Búfalo de Mozambique abatido con un CZA 550 del .375 H&H y, sobre él, dos de los antílopes enanos más difíciles, suni y duiker azul, cobrados con el mismo rifle con balas blindadas.

 

Mis rifles

A lo largo de mi vida como cazador profesional en África tuve cuatro rifles del .375 Magnum, aparte de lo que llamaba la «artillería pesada», que fueron cinco rifles del .416 Rigby, uno del .500 Jeffery y otro del 505 Gibbs, todos ellos de repetición con acción Mauser, y en armas de dos cañones o exprés un Holland & Holland Royal del 500/465 Nitro, dos del calibre .425 nº 2 Nitro y un .577 Nitro, o sea, armamento suficiente como para organizar una guerra. Los cuatro rifles del .375 Mag. fueron de repetición de cerrojo.
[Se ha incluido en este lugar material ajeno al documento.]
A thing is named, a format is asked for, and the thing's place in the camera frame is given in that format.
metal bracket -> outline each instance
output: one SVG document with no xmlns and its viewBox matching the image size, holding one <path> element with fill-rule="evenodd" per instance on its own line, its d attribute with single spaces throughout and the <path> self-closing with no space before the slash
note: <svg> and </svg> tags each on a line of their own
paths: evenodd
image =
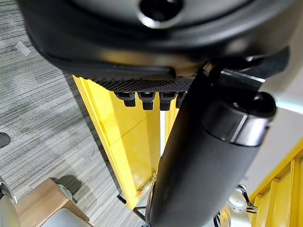
<svg viewBox="0 0 303 227">
<path fill-rule="evenodd" d="M 18 201 L 17 201 L 16 197 L 14 196 L 13 192 L 10 190 L 8 185 L 4 182 L 2 177 L 0 177 L 0 192 L 1 192 L 2 195 L 7 195 L 10 198 L 10 200 L 12 201 L 12 203 L 14 203 L 14 204 L 18 203 Z"/>
</svg>

gray carpet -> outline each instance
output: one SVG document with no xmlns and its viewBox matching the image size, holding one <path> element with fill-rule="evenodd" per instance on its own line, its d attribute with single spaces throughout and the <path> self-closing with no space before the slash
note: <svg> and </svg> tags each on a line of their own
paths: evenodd
<svg viewBox="0 0 303 227">
<path fill-rule="evenodd" d="M 21 41 L 31 53 L 23 55 Z M 0 175 L 18 199 L 54 177 L 96 224 L 137 227 L 143 222 L 116 196 L 114 180 L 71 75 L 32 47 L 15 1 L 0 0 Z"/>
</svg>

black plastic tab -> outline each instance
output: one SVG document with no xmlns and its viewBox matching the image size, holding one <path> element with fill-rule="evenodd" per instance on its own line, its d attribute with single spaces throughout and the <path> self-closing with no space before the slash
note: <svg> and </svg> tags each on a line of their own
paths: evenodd
<svg viewBox="0 0 303 227">
<path fill-rule="evenodd" d="M 138 92 L 139 99 L 142 100 L 143 110 L 153 110 L 155 95 L 155 92 Z"/>
<path fill-rule="evenodd" d="M 179 109 L 181 107 L 182 101 L 186 95 L 186 92 L 178 92 L 176 99 L 176 108 Z"/>
<path fill-rule="evenodd" d="M 168 111 L 170 108 L 170 102 L 176 98 L 176 92 L 159 92 L 160 95 L 160 110 Z"/>
<path fill-rule="evenodd" d="M 136 106 L 136 97 L 134 92 L 115 92 L 115 95 L 124 101 L 126 107 L 135 107 Z"/>
</svg>

white wall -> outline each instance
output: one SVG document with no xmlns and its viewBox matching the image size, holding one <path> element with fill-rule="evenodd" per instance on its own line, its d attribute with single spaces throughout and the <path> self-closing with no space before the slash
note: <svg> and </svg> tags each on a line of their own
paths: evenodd
<svg viewBox="0 0 303 227">
<path fill-rule="evenodd" d="M 279 108 L 265 141 L 242 181 L 248 188 L 248 194 L 256 190 L 301 137 L 303 115 Z"/>
</svg>

black cable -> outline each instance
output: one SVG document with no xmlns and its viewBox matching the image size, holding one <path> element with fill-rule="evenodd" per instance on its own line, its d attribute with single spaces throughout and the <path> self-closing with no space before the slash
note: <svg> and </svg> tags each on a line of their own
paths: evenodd
<svg viewBox="0 0 303 227">
<path fill-rule="evenodd" d="M 215 216 L 214 216 L 214 227 L 220 227 L 221 226 L 221 222 L 220 222 L 220 212 L 218 212 Z"/>
</svg>
Isabel de Quintanilla, esposa de Tony, con un Oryx beisa cazado en el norte de Kenia en 1975, con el rifle .375 Magnum.

 

Dos de ellos fueron fabricados especialmente para mí, uno de la firma Mahillon, que eran los Armeros Reales belgas, con una gran experiencia al haber suministrado incontables armas a los antiguos residentes del Congo Belga. Otro me lo hicieron en Austria por el armero Dshulnig, viejo amigo mío, y los otros fueron comprados directamente a cierto armero. Uno fue un magnífico rifle original hecho por la firma Holland & Holland con cerrojo especial Mauser-Magnum de mayor longitud que el normal. Y, el último, fue un modesto BRNO, pero que dio tan buen resultado como cualquiera de los otros tres que valían infinitamente más, al cual le di toda clase de mala vida, sin que causara el menor problema en su funcionamiento. El nombre de BRNO desapareció, siendo denominado actualmente CESKA, que fabrican en hoy toda la gama de calibres deportivos, hasta el .505 Gibbs, a precios muy asequibles y con toda garantía.

Tony, con un rinoceronte en los viejos tiempos, cuando su caza era normal en toda África.

 

Volviendo al principio de estas notas, lo mejor que se puede decir del .375 Mag. es que después de 112 años sigue siendo el calibre más popular del mundo de la verdadera caza mayor peligrosa o no y que, generación tras generación de cazadores, tanto noveles como de gran experiencia, lo han utilizado con la máxima satisfacción y con óptimos resultados. A la vista del panorama cinegético tan negativo en África, y el que vendrá, por desgracia, el elefante furtiveado por todas partes, los rinocerontes negros casi extinguidos y un desmadre general contra las demás especies que se van rarificando día a día, hacen que el .375 Magnum sea todo lo que necesitarán los deportistas que acudan a un safari a África y, de hecho, este calibre es el que goza de la mayor demanda entre toda la gama de calibres para la caza de las grandes piezas africanas y norteamericanas, ¡y se lo merece!

Texto y fotos de: Tony Sánchez Ariño.